King has always had a knack for technology and has worked continuously to support science, technology, engineering and math (STEM) learning and the innovation economy. Who could forget his time as governor, when he launched the Maine Learning Technology Initiative to provide all seventh- and eighth-grade students in Maine with laptops and improve digital literacy for Maine children?

And while Washington seems more divided than ever, King has pressed on with his vision for Maine’s technological future — finding bipartisan support for ideas like a Senate Broadband Caucus he co-chairs with Shelley Moore Capito, a Republican from West Virginia. He is a strong advocate for investing in broadband for education, for health care service and to grow the workforce.

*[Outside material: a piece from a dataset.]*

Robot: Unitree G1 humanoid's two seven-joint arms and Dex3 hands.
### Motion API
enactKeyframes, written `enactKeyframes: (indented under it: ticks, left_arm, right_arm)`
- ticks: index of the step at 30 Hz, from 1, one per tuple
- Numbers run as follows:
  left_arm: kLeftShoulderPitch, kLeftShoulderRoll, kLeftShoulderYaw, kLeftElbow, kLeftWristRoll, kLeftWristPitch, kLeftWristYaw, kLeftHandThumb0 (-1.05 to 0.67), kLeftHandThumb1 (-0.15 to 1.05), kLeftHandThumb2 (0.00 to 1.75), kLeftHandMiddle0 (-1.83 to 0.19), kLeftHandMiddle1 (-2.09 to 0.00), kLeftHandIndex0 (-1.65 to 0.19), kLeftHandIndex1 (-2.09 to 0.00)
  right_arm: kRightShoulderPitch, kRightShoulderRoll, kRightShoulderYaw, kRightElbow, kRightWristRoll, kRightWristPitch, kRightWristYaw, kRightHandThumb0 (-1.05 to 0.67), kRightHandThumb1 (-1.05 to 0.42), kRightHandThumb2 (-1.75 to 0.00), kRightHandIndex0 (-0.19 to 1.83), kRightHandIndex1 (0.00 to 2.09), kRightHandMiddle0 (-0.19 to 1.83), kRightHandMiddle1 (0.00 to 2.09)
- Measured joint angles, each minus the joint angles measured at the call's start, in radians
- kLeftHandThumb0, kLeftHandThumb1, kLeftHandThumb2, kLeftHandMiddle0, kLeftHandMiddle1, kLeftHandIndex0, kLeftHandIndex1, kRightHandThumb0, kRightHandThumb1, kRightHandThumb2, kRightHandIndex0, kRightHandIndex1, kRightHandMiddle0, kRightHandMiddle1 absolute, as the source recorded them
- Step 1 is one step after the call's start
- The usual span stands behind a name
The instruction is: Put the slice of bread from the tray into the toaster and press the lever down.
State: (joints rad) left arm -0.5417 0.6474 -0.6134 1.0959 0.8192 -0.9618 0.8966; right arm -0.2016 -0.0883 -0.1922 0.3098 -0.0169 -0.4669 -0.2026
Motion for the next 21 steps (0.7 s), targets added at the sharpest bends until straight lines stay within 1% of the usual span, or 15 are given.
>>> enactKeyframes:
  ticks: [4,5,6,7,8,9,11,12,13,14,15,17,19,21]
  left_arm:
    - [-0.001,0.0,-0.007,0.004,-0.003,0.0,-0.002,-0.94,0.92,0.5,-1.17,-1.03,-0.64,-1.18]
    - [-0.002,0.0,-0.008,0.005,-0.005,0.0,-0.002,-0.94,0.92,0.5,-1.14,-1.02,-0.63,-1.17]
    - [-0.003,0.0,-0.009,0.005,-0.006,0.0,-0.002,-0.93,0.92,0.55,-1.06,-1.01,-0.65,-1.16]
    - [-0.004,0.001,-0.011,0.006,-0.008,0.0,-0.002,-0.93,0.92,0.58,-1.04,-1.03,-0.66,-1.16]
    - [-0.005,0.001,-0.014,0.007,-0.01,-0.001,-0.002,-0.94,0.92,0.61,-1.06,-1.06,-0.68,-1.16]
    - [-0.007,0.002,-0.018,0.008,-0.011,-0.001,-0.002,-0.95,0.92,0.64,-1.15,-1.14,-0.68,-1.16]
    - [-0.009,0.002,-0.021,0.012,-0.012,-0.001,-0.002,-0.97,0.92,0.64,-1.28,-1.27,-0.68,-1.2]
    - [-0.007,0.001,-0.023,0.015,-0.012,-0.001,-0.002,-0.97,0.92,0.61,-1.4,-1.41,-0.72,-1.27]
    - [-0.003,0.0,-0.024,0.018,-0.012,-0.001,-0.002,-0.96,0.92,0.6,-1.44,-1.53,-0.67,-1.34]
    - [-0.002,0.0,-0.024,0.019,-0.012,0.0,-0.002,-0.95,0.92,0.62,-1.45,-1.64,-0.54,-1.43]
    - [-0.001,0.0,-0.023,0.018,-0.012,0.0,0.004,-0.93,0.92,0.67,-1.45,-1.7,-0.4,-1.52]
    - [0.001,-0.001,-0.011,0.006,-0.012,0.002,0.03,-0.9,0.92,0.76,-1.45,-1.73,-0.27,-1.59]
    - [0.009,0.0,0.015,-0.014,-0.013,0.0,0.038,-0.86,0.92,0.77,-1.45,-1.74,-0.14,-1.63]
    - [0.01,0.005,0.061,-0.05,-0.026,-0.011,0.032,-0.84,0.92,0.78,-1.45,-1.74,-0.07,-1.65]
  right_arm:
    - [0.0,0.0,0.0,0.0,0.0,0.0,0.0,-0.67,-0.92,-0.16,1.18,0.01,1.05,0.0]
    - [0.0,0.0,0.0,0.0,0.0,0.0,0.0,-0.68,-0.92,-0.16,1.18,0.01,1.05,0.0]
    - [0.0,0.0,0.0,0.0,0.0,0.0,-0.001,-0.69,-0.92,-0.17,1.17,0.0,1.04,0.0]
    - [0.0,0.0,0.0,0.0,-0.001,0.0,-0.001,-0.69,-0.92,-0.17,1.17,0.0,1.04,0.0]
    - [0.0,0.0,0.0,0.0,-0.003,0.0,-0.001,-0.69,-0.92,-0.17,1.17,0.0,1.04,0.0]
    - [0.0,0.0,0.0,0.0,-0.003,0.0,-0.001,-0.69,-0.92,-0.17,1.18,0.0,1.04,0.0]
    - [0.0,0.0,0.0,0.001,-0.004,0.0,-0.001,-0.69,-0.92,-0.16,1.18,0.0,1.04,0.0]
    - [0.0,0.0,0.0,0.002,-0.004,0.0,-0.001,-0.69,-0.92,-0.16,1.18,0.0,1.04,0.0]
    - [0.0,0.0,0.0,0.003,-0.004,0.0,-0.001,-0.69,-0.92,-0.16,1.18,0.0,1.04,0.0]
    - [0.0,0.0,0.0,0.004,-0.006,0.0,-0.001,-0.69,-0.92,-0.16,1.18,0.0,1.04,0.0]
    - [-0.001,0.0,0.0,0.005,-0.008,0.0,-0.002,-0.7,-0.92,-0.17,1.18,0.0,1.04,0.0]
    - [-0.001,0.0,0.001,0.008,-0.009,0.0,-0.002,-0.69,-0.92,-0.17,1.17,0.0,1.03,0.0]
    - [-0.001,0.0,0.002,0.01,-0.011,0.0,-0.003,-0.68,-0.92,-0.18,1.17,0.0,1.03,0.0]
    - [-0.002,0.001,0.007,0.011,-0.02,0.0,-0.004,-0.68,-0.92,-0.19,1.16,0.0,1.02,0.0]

I encourage Mainers to research his accomplishments, for example, on securing funding for telehealth initiatives and championing amendments in a 2015 education reform bill to expand internet access for rural students. King has been there for Maine time and again.

[Opinion: Our growing economy should not leave rural America behind]

As the founder of a Machias-based telecommunications company, I am acutely aware of the need for rural broadband deployment. It helps connect people in Maine to their friends, families and neighbors, as well as to information and the world. Having a partner like King in the Senate helps those of us in the Sunrise County — and throughout Maine — look toward a bright future for our state.

I’ve known King for many years, and there is no bigger champion for rural broadband. King and I have spoken on many occasions about the need to reach the homes in Maine with no internet connectivity (no home should be left behind). We have talked about the need to increase the capacity of existing broadband networks to meet the increasing demand of evolving technology. And we have discussed the need to bridge the digital divide and the importance of digital inclusion — affordable broadband, affordable equipment, digital literacy training and public computer access.

King believes in Maine, and I believe in him. That’s why I’m supporting him again in November. I hope you’ll join me.

Susan Corbett is CEO of Axiom Technologies, a Machias-based internet service provider.